Assignment: Across all the lines of the following material, count those that include the word "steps" and give only the result.

Recorded information:
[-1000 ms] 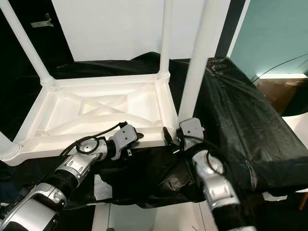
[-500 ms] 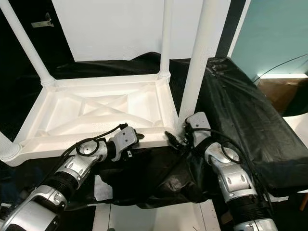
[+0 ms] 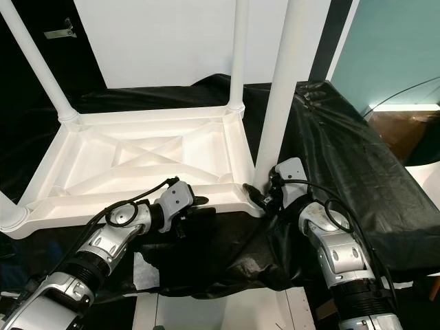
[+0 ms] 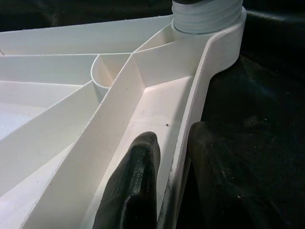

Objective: Building children table

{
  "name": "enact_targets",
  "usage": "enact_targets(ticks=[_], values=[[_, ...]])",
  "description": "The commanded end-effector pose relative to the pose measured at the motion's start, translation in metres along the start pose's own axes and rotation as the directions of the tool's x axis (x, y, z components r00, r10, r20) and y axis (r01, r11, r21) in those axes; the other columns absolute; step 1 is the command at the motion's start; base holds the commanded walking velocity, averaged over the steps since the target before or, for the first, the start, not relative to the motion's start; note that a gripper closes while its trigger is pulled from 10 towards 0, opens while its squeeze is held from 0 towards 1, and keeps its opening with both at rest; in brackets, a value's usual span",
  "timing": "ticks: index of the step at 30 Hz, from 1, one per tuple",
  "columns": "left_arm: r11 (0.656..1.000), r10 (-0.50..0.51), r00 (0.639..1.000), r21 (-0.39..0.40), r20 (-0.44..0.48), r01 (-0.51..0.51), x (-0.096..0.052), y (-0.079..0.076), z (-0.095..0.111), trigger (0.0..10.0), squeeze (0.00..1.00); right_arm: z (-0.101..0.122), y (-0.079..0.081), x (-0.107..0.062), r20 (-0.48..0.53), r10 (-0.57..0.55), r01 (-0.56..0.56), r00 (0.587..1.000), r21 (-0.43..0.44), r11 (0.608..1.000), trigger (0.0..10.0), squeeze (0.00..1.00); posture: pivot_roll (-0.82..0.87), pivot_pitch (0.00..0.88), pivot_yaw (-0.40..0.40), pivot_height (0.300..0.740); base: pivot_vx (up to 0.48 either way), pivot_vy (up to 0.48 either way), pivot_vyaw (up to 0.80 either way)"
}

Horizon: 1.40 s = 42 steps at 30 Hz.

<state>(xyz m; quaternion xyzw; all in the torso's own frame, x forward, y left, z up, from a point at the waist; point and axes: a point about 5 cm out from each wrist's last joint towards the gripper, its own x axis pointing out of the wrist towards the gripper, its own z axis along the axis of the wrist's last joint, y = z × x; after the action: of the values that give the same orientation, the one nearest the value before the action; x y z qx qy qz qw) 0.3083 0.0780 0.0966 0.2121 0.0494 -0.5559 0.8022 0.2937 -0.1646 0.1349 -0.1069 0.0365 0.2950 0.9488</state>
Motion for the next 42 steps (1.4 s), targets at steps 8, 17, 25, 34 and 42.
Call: enact_targets(ticks=[8,17,25,34,42], values=[[0.994,-0.108,0.992,-0.042,-0.062,0.105,0.003,-0.016,-0.013,10.0,0.0,-0.018,0.022,0.0,-0.041,-0.016,0.02,0.999,0.097,0.995,0.0,0.0,-0.05,0.002,-0.01,0.74,0.0,0.0,0.0],[0.993,-0.113,0.992,-0.043,-0.061,0.11,0.002,-0.017,-0.013,10.0,0.0,-0.043,0.033,-0.015,-0.061,-0.46,0.464,0.886,0.125,0.877,0.0,0.0,-0.03,0.005,-0.004,0.74,0.0,0.0,0.0],[0.992,-0.122,0.99,-0.048,-0.064,0.119,0.003,-0.019,-0.014,10.0,0.0,-0.037,0.025,-0.013,-0.038,-0.691,0.686,0.722,0.17,0.707,0.0,0.0,-0.01,0.006,-0.002,0.74,0.0,0.0,0.0],[0.992,-0.114,0.991,-0.055,-0.065,0.111,0.003,-0.019,-0.014,10.0,0.0,-0.036,0.025,-0.013,-0.039,-0.719,0.711,0.694,0.189,0.677,0.0,0.0,-0.01,0.001,-0.011,0.74,0.0,0.0,0.0],[0.992,-0.119,0.991,-0.06,-0.067,0.115,0.004,-0.022,-0.015,10.0,0.0,-0.022,0.035,-0.001,0.057,-0.49,0.476,0.87,0.158,0.865,10.0,0.4,-0.03,0.007,-0.015,0.74,0.0,0.0,0.0]])
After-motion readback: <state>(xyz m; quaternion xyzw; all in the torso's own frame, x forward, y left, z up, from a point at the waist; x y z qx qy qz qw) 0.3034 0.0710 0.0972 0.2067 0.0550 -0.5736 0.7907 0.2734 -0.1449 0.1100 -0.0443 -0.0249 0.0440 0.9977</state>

Solution: 3